Beyond the Coordinate: Reconfiguring Affective Sensation via LLM-Based Keypoint Localization
Xiaobin Liu
■ Abstract
The intersection of art and AI has led to a shared focus on how machines perceive the nuances of human emotion. While emotion recognition depends on the flexible localization of keypoints, such as facial expressions, hand gestures, and body postures, conventional computer vision models are often restricted to predefined keypoint types. These models typically fail to generalize to "unseen" keypoints or subtle movements that were not included in their prior knowledge, leading to a closed emotion perception system that lacks the necessary flexibility for open-world environments. To address this limitation, we propose a new framework that leverages the logical reasoning capabilities of Large Language Models (LLMs) for human keypoint localization, named Large Language-guided Localization Model (L3M). Instead of treating localization as a traditional numerical regression task, we discretize human joints into novel Spatial Coordinate Tokens (SCTs) in LLM's vocabulary. This transformation allows the system to treat physical positions as semantic symbols, enabling the LLM to perform semantic inference rather than simple pixel-matching. By bridging the gap between raw physical kinetics and the LLM's inherent knowledge, the model can successfully localize both standard and previously unseen affective markers without task-specific architectural changes. Experimental results on real-world datasets demonstrate that L3M provides superior generalizability in unconstrained environments. It offers a more adaptive foundation for affective computing, enabling the recognition of diverse and fine-grained emotional cues. This research provides a feasible trajectory for AI to evolve from a passive sensor into an intelligent interpreter of human physical information.
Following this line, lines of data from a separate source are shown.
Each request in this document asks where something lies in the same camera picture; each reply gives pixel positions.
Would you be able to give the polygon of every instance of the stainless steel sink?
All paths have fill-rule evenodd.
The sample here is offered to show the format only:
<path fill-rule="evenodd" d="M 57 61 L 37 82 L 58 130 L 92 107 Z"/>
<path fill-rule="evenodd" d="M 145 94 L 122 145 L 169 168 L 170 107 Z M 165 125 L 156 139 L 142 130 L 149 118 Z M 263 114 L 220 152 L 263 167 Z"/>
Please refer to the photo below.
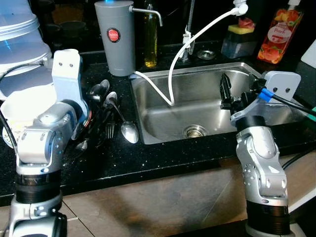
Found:
<path fill-rule="evenodd" d="M 230 111 L 220 109 L 219 84 L 223 72 L 231 80 L 233 96 L 240 96 L 242 92 L 249 90 L 253 83 L 253 77 L 249 77 L 249 74 L 261 77 L 245 63 L 174 70 L 174 107 L 167 105 L 146 80 L 132 79 L 138 127 L 143 143 L 155 144 L 236 131 L 230 123 Z M 146 75 L 169 97 L 168 71 Z M 270 125 L 303 118 L 302 114 L 292 116 L 292 111 L 283 107 L 278 115 L 273 116 Z"/>

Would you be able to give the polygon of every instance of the water filter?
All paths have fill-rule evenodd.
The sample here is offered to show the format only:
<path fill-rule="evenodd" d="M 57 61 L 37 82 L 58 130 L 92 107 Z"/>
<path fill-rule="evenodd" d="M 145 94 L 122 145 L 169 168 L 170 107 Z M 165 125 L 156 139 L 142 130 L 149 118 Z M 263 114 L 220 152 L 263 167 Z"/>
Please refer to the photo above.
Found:
<path fill-rule="evenodd" d="M 133 1 L 99 1 L 95 10 L 110 73 L 128 76 L 135 71 Z"/>

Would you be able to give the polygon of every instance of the black cable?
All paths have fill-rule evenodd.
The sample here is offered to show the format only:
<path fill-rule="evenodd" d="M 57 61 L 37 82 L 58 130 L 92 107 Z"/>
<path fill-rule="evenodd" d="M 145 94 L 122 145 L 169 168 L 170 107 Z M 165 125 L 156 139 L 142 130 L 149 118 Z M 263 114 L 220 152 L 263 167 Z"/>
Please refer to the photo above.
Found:
<path fill-rule="evenodd" d="M 303 151 L 300 154 L 297 154 L 295 157 L 293 157 L 292 159 L 290 159 L 288 162 L 286 162 L 284 165 L 282 165 L 283 169 L 288 168 L 293 162 L 297 161 L 299 158 L 305 156 L 306 154 L 308 154 L 309 152 L 315 150 L 315 147 L 311 147 L 309 149 L 307 149 L 306 151 Z"/>
<path fill-rule="evenodd" d="M 15 155 L 18 155 L 18 147 L 17 147 L 16 141 L 15 141 L 15 138 L 14 138 L 13 133 L 12 133 L 10 127 L 9 127 L 9 124 L 6 122 L 6 119 L 3 116 L 1 110 L 0 110 L 0 120 L 3 123 L 3 126 L 4 126 L 8 136 L 10 138 L 11 144 L 12 144 L 14 152 L 15 152 Z"/>
<path fill-rule="evenodd" d="M 272 98 L 274 98 L 274 99 L 276 99 L 276 100 L 278 100 L 278 101 L 280 101 L 280 102 L 282 102 L 282 103 L 284 103 L 284 104 L 286 104 L 286 105 L 288 105 L 288 106 L 292 106 L 292 107 L 294 107 L 294 108 L 296 108 L 296 109 L 298 109 L 298 110 L 301 110 L 301 111 L 304 111 L 304 112 L 306 112 L 306 113 L 308 113 L 308 114 L 310 114 L 310 115 L 316 116 L 316 111 L 307 109 L 307 108 L 305 108 L 304 106 L 295 104 L 295 103 L 293 103 L 293 102 L 291 102 L 291 101 L 288 101 L 288 100 L 286 100 L 286 99 L 283 99 L 282 97 L 279 97 L 279 96 L 277 96 L 277 95 L 273 95 Z"/>
<path fill-rule="evenodd" d="M 1 237 L 5 237 L 5 232 L 9 229 L 9 223 L 6 225 L 5 229 L 3 230 Z"/>

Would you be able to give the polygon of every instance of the metal tap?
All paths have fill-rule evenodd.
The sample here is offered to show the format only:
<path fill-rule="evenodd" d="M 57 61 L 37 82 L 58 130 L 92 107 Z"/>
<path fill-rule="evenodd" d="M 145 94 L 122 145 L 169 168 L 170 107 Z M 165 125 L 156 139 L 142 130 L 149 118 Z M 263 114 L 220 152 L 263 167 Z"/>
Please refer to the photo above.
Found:
<path fill-rule="evenodd" d="M 155 15 L 158 17 L 160 26 L 163 26 L 162 17 L 161 17 L 161 15 L 160 15 L 160 13 L 159 13 L 158 11 L 147 10 L 147 9 L 141 9 L 141 8 L 135 8 L 135 7 L 133 7 L 133 6 L 130 6 L 129 11 L 130 11 L 130 12 L 143 12 L 143 13 L 152 13 L 152 14 L 155 14 Z"/>
<path fill-rule="evenodd" d="M 191 6 L 190 6 L 190 13 L 189 13 L 189 20 L 188 20 L 188 24 L 185 28 L 185 33 L 183 34 L 183 44 L 185 44 L 186 42 L 188 42 L 191 39 L 191 25 L 192 25 L 192 18 L 193 18 L 193 9 L 194 9 L 194 4 L 195 4 L 195 0 L 191 0 Z M 190 44 L 190 46 L 188 46 L 184 51 L 183 54 L 180 55 L 180 58 L 182 61 L 187 61 L 188 58 L 188 54 L 192 55 L 193 54 L 193 48 L 194 48 L 194 44 L 195 42 L 192 42 Z"/>

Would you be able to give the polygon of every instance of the dish soap bottle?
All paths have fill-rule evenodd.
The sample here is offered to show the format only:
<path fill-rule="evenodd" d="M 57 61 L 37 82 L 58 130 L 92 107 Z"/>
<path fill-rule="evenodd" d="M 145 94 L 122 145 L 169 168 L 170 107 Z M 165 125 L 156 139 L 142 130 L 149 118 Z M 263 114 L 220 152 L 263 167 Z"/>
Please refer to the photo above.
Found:
<path fill-rule="evenodd" d="M 154 10 L 154 7 L 154 0 L 145 0 L 145 9 Z M 157 64 L 157 16 L 155 14 L 145 13 L 144 21 L 145 66 L 151 68 Z"/>
<path fill-rule="evenodd" d="M 257 59 L 272 64 L 281 61 L 303 17 L 303 12 L 295 8 L 300 1 L 289 0 L 287 9 L 281 8 L 276 12 Z"/>
By redefining how AI perceives the human body through discrete logic rather than mechanical tracking, we offer a robust technical foundation for future human-machine interaction and real-world behavioral analysis.
■ Bio
Xiaobin Liu received the B.E. degree from Nankai University in 2016, and the Ph.D. degree from Peking University in Jan. 2022. He was a senior researcher with focus on multimodal content understanding in PCG, Tencent from 2022.02 to 2024.08. He is now an assistant professor in Laboratory for Advanced Perception and Control (LAPC), College of AI, Nankai University. His work focuses on embodied AI and multimodal content understanding. He has authored or co-authored 19 papers on important journals or conferences such as TIP, PR, NeurIPS, IJCAI, ACM MM. He was a recipient of the Second Prize of Technical Invention of Tianjin, National Outstanding Doctoral Dissertation Award in Transportation Engineering, the Excellent Presentation Award on ICIVC 2025, the 3rd-place award on the 5th Tianjin "Haihe Talents" postdoctoral innovation and entrepreneurship contest. He serves as a Track Chair on ICIVC 2025, and a reviewer of more than 10 journals or conferences, including TIP, IJCV, CVPR, ICCV, etc. His research is funded by the National Natural Science Foundation of China (NSFC), National Key R&D Program, Postdoctoral Fellowship Program of CPSF, China Postdoctoral Science Foundation, and China Postdoctoral Science Foundation - Tianjin Joint Support Program.